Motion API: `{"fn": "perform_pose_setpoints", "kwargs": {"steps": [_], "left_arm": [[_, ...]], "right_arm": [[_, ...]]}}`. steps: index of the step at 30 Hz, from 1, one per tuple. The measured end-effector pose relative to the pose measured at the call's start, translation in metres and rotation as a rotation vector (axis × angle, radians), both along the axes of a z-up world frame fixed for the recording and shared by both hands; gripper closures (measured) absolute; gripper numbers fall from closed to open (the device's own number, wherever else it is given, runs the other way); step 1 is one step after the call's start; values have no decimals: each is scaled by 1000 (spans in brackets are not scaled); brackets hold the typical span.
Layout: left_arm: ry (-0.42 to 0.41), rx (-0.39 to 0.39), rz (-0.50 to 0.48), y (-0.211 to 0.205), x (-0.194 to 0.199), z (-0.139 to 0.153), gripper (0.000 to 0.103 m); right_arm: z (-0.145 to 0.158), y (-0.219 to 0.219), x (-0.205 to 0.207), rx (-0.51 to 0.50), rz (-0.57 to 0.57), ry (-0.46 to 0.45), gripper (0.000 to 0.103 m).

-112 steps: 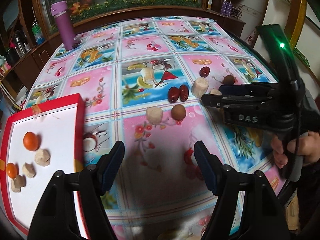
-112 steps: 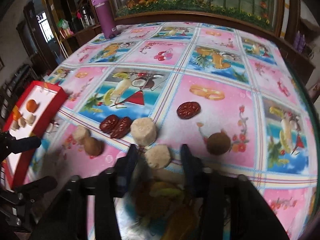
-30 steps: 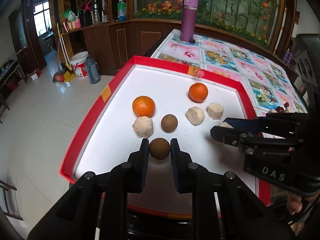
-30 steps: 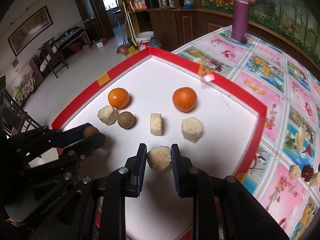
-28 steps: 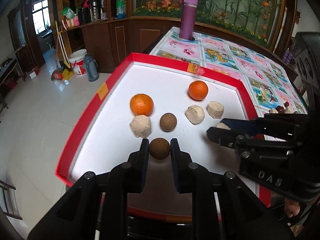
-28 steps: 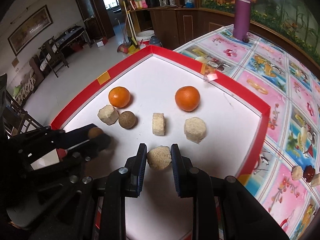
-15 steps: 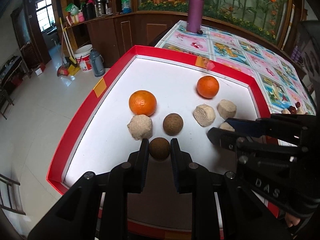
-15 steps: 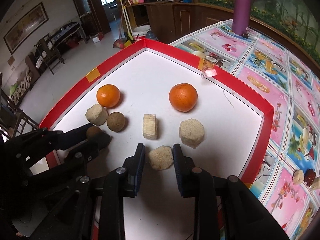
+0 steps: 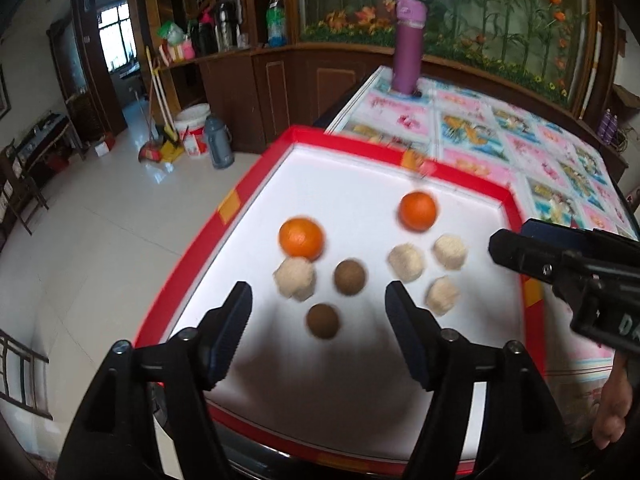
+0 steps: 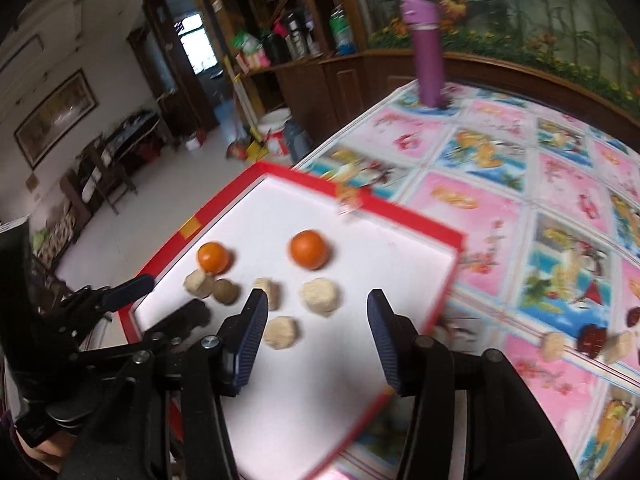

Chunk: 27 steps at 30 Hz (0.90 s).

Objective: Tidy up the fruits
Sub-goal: 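Move both tools back over the remaining fruits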

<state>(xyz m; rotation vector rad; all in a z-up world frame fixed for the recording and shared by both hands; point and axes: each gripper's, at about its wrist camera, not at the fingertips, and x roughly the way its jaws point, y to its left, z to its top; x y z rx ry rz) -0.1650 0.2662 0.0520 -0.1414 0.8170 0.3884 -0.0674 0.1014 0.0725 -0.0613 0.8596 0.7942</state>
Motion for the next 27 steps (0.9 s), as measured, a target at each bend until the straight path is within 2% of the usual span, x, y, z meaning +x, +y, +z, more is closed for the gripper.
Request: {"fn": "perform_pose_setpoints", "kwargs": {"steps": [7,13,17,21,27], "left_arm": [[-37,35,-116,-48,8,23,26],[-13,22,-241,-99,27,25,26],[12,11,-315,-132,46,21,26],[53,19,-388,-167,71,13,26],[117,15,-430,-194,103,-3,26]], "right_arm": [[-1,-86,22,46,-139,22,52],[-10,-165,31,30,-246,28,52],[-21,-203,42,1,-306,34,52],[-30,-222,54,-21,-330,43,52],[-46,-227,75,-17,-345,71,52]]}}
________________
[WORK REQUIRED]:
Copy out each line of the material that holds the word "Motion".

[REPLY]:
Motion API: `{"fn": "perform_pose_setpoints", "kwargs": {"steps": [_], "left_arm": [[_, ...]], "right_arm": [[_, ...]]}}`. steps: index of the step at 30 Hz, from 1, one per tuple. The measured end-effector pose relative to the pose measured at the call's start, translation in metres and rotation as a rotation vector (axis × angle, radians), both along the axes of a z-up world frame fixed for the recording and shared by both hands; gripper closures (measured) absolute; gripper numbers fall from closed to open (the device's own number, wherever else it is given, runs the other way); step 1 is one step after the call's start; values have no decimals: each is scaled by 1000 (spans in brackets are not scaled); brackets hold the typical span.
Motion for the next 27 steps (0.9 s), as measured, a target at each bend until the straight path is within 2% of the usual span, x, y, z meaning +x, +y, +z, more is closed for the gripper.

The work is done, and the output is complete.